The Value of Worthless Exercises
My winter years in high school largely consisted of doing chores around the farm at 5am in thirty degree below temperatures and wrestling. Our high school had a great wrestling tradition. I was always paired up with Butch, who was one weight class lighter than I. Butch did not know the meaning of the word quit. Actually there were a lot of words that Butch did not know the meaning of. I have always suspected that he was too dumb to know that he was tired. During the previous football season we were on a road game and during warm-ups, Butch told the coach that he had forgotten his mouthpiece. One of the trainers had a mouthpiece in the training bag and she went and found a microwave to heat the water in order to form the mouthpiece. They brought the cup of hot water and the mouthpiece out to Butch only to discover that he did have a mouthpiece after all. The coach asked him where he had found his mouthpiece and Butch replied that he had found an old discarded one at the edge of the field and had popped it into his mouth.
Our practices were about two and half hours long and they always ended the same way. During the last fifteen minutes of practice, our coaches would divide us up into two teams and we would have some sort of competition. Usually, it consisted of relay race involving crabwalks, wheelbarrows or two-man carries. If the basketball court was empty, we would occasionally play a fast game of basketball, which always seemed to degenerate into dodge ball.
Did the coaches have us engage in these competitions in order to perfect our wrestling skill-not really. Did it improve our balance or conditioning?- Nope. Then why did we do it? Because it was fun. We looked forward to it, we had fun and it allowed us to end a hard practice on an up-beat note.
Often times certain exercises are deemed "worthless" by other people. These would include, but are not limited to the tricep kickback, concentration curls and the classic worthless exercise, the cable crossover. First of all, can any exercise really be considered worthless? It might be dangerous, especially when performed incorrectly, and it may have a very low productivity factor, but it can hardly be considered worthless. The same people who claim these are worthless exercises will then advise you not to do them, because they will cut into you recuperation. Wait a minute, if the exercise is worthless, then how can it affect your recuperation?

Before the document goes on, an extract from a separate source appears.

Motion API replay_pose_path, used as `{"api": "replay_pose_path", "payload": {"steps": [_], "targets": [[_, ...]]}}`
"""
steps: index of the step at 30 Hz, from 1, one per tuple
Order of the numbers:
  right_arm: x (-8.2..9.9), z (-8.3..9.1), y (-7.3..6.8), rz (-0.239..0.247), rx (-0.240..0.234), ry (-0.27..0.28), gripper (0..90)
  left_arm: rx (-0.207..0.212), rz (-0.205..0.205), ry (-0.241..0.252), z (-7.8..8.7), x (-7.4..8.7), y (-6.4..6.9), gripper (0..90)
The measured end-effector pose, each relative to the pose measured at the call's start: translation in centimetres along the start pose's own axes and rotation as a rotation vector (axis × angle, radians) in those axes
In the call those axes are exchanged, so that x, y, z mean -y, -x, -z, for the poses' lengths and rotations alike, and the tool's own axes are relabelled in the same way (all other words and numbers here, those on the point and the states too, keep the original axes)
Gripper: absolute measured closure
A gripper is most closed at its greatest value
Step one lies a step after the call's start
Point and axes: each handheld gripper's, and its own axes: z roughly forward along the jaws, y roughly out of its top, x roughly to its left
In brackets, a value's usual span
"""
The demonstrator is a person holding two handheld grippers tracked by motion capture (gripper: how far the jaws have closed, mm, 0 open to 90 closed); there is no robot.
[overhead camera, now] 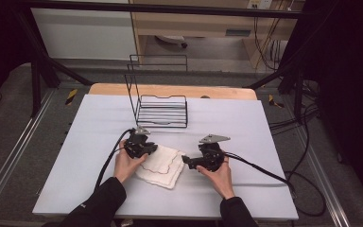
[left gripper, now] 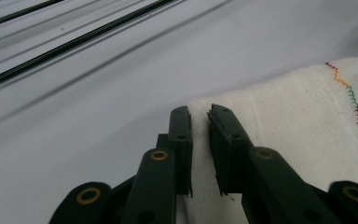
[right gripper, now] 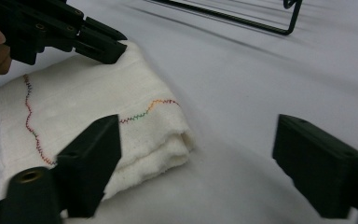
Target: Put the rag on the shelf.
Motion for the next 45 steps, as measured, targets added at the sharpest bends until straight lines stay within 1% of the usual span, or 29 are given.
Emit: {"api": "replay_pose_path", "payload": {"steps": [1, 2, 3, 4, 5, 6, 8, 9, 10, 11, 13, 14, 16, 18, 21, 24, 25, 26, 28, 29, 30, 33, 37, 38, 43, 45], "targets": [[-0.1, -0.2, 0.0, -0.005, -0.001, -0.004, 22.6, 0.000, -0.001, 0.000, 0.0, 0.0, 0.0, 78.4], [-0.1, -0.4, 0.0, -0.010, 0.000, -0.011, 24.7, 0.000, -0.001, -0.001, 0.0, 0.0, 0.0, 78.4], [-0.2, -0.7, 0.0, -0.007, 0.004, -0.015, 27.8, -0.004, -0.003, 0.000, 0.0, 0.0, 0.0, 78.4], [-0.3, -1.2, -0.1, -0.004, 0.013, -0.023, 32.7, -0.003, -0.003, 0.000, 0.0, 0.0, 0.0, 78.4], [-0.3, -1.2, -0.1, -0.004, 0.013, -0.023, 32.7, 0.000, -0.001, -0.001, 0.0, 0.0, 0.0, 78.4], [-0.4, -1.7, -0.3, -0.015, 0.010, -0.023, 37.1, -0.003, -0.004, 0.000, 0.0, 0.0, 0.0, 78.3], [-0.4, -2.1, -0.2, -0.024, 0.008, -0.021, 40.1, 0.002, -0.002, -0.001, 0.0, 0.0, -0.1, 78.0], [-0.3, -2.2, -0.2, -0.025, 0.012, -0.027, 42.0, 0.002, -0.004, -0.001, 0.0, 0.0, -0.1, 77.9], [-0.3, -2.2, -0.2, -0.025, 0.012, -0.027, 42.0, 0.003, -0.004, 0.000, 0.0, 0.0, -0.1, 77.9], [-0.2, -2.5, -0.3, -0.020, 0.013, -0.040, 45.4, 0.003, -0.005, 0.000, 0.0, 0.0, -0.1, 77.4], [-0.1, -2.5, -0.3, -0.024, 0.009, -0.042, 47.1, 0.001, -0.012, -0.001, 0.0, 0.0, -0.1, 77.2], [-0.1, -2.6, -0.4, -0.033, 0.001, -0.046, 50.9, -0.001, -0.018, 0.001, 0.0, 0.0, 0.0, 76.8], [-0.1, -2.6, -0.4, -0.043, -0.006, -0.050, 55.2, -0.001, -0.017, 0.001, 0.0, 0.0, -0.1, 76.1], [0.0, -2.6, -0.5, -0.048, -0.016, -0.054, 58.8, 0.001, -0.011, 0.002, 0.0, 0.0, -0.2, 74.6], [0.1, -2.7, -0.6, -0.062, -0.026, -0.065, 64.3, -0.010, -0.007, 0.001, 0.0, 0.0, -0.3, 69.2], [0.2, -2.7, -0.6, -0.070, -0.028, -0.063, 66.9, -0.012, -0.014, 0.002, 0.0, 0.0, -0.3, 69.6], [0.2, -2.8, -0.7, -0.082, -0.032, -0.062, 68.8, -0.007, -0.017, 0.003, 0.0, 0.0, -0.2, 74.1], [0.2, -2.7, -0.7, -0.084, -0.032, -0.063, 69.4, -0.001, -0.026, 0.003, 0.0, 0.0, -0.2, 74.4], [0.2, -2.7, -0.8, -0.085, -0.032, -0.064, 70.2, 0.000, -0.031, 0.004, 0.0, 0.1, -0.2, 74.5], [0.2, -2.8, -0.7, -0.092, -0.033, -0.063, 72.1, 0.001, -0.028, 0.005, 0.0, 0.1, -0.2, 74.7], [0.2, -2.8, -0.7, -0.092, -0.033, -0.063, 72.1, 0.002, -0.025, 0.005, 0.0, 0.1, -0.2, 74.7], [0.2, -2.8, -0.7, -0.102, -0.041, -0.066, 75.1, 0.005, -0.028, 0.005, 0.0, 0.1, -0.1, 77.6], [0.2, -2.8, -0.7, -0.106, -0.043, -0.068, 76.9, 0.013, -0.026, 0.005, 0.0, 0.1, -0.2, 79.1], [0.2, -2.8, -0.7, -0.109, -0.044, -0.069, 77.4, 0.015, -0.021, 0.007, 0.0, 0.1, -0.2, 79.7], [0.1, -2.6, -0.7, -0.097, -0.045, -0.060, 78.7, 0.020, -0.003, 0.014, 0.2, 0.1, -0.3, 82.9], [0.1, -2.5, -0.8, -0.095, -0.048, -0.054, 79.1, 0.022, -0.004, 0.020, 0.3, 0.1, -0.3, 83.3]]}}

Now allow me to make a very important point. There are literally millions of people who perform these "worthless" exercises exclusively. You see them in the gyms and health clubs day in and day out pumping away on the easiest movements they can find. Those people are fooling themselves and they are not the type of people reading this article. I believe that lifting is all about getting bigger and stronger and this only occurs when you work the basic compound movements in a progressive manner. I believe you could probably pick two or three basic exercises and if that was all you ever did, you would be one strong and well built individual. But I also realize that doing those movements over and over would eventually get a little boring, so it's important to do some additional stuff now and then, even if it does not add a lot to your main objectives.

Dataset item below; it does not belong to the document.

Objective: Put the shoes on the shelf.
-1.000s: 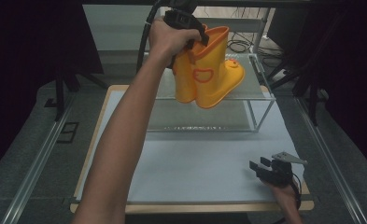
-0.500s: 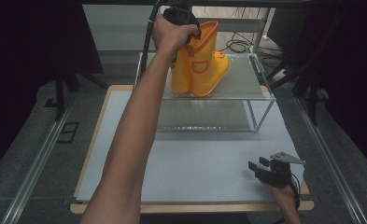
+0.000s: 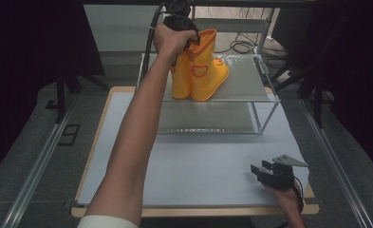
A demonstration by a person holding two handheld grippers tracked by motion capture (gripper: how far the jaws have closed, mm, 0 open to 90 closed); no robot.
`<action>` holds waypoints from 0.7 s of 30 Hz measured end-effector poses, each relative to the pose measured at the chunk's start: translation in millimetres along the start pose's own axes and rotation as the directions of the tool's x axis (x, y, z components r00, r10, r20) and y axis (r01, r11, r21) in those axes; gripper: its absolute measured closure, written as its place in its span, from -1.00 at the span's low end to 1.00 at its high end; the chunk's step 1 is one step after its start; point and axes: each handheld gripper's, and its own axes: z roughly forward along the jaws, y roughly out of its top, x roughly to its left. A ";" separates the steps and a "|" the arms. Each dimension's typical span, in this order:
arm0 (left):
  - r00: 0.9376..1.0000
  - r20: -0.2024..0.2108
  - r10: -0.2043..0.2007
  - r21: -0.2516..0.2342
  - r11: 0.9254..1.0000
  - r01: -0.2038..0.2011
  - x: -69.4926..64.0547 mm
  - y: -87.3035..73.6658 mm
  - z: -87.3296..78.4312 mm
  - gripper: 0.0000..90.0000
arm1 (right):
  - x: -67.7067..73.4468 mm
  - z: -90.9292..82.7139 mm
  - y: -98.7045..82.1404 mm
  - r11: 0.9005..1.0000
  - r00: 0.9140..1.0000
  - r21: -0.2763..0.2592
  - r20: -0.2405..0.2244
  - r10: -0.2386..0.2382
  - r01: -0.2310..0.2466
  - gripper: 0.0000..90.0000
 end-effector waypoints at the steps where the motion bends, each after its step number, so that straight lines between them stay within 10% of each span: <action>1: 1.000 0.007 -0.001 -0.005 1.000 0.001 0.7 0.0 0.4 0.76 | 0.7 0.9 -0.2 1.000 1.000 0.005 0.000 -0.001 0.001 -0.03; 10: 0.998 0.052 0.029 -0.105 0.994 -0.023 -7.3 3.4 -14.0 0.31 | 2.0 1.2 -0.3 1.000 1.000 0.006 0.000 -0.005 0.005 -0.03; 21: 0.990 0.081 0.111 -0.166 0.981 -0.097 -12.3 -17.2 -58.0 0.27 | 2.7 -0.1 0.6 1.000 1.000 0.002 0.003 -0.010 0.010 -0.04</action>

One of the first internet training articles that I ever wrote was about shoulder development. My program consisted largely of overhead presses, but I also mentioned that at the end of the workout, I did a couple of sets of lateral raises. I received countless numbers of e-mails from guys who could not believe that I would do lateral raises. I even came across a discussion forum where people were debating the reason why I did lateral raises. Some proposed the theory that it helped build the medial deltoid, which aided my overhead presses, others claimed it was for the rotator cuff and most simply said that I was crazy for doing it. They were all wrong, I do them because I like doing them and for no other reason and I could care less what other people think.

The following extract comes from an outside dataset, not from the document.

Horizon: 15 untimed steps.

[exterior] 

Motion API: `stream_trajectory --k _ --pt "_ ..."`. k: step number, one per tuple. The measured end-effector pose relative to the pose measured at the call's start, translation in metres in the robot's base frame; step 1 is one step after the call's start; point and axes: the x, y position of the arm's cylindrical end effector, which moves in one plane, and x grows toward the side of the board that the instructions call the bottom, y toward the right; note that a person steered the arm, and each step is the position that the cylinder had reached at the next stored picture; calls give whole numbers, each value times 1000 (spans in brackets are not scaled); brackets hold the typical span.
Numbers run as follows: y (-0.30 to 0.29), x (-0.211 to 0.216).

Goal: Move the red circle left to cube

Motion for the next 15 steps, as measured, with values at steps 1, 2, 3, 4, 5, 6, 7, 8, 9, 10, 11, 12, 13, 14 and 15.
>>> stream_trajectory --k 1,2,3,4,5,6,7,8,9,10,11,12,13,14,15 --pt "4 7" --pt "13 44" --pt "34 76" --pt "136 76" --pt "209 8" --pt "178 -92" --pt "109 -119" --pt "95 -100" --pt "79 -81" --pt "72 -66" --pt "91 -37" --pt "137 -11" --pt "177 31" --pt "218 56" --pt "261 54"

One of the essential keys to longevity in lifting is to have a certain amount of fun in your training. When you get to the point where you dread going to the gym or see it as simply something that you have to do, but really don't want to do, then it is only a matter of time until you will quit altogether. When I was in high school and in the military, I knew a lot of guys who began a lifting program with great enthusiasm. The bought all of the books, went to the seminars, trained hard and made noteworthy gains. Twenty years later, I do not know a single one of those guys who trains. They can claim they don't have time, but they have time to golf, fish, and watch sports. My entire weekly training takes less time that a weekly episode of Monday Night Football. People quit lifting for the most part, because they stopped having fun with their training.
Do what you have to do in order to have fun in your training, even if it means doing some of those worthless exercises.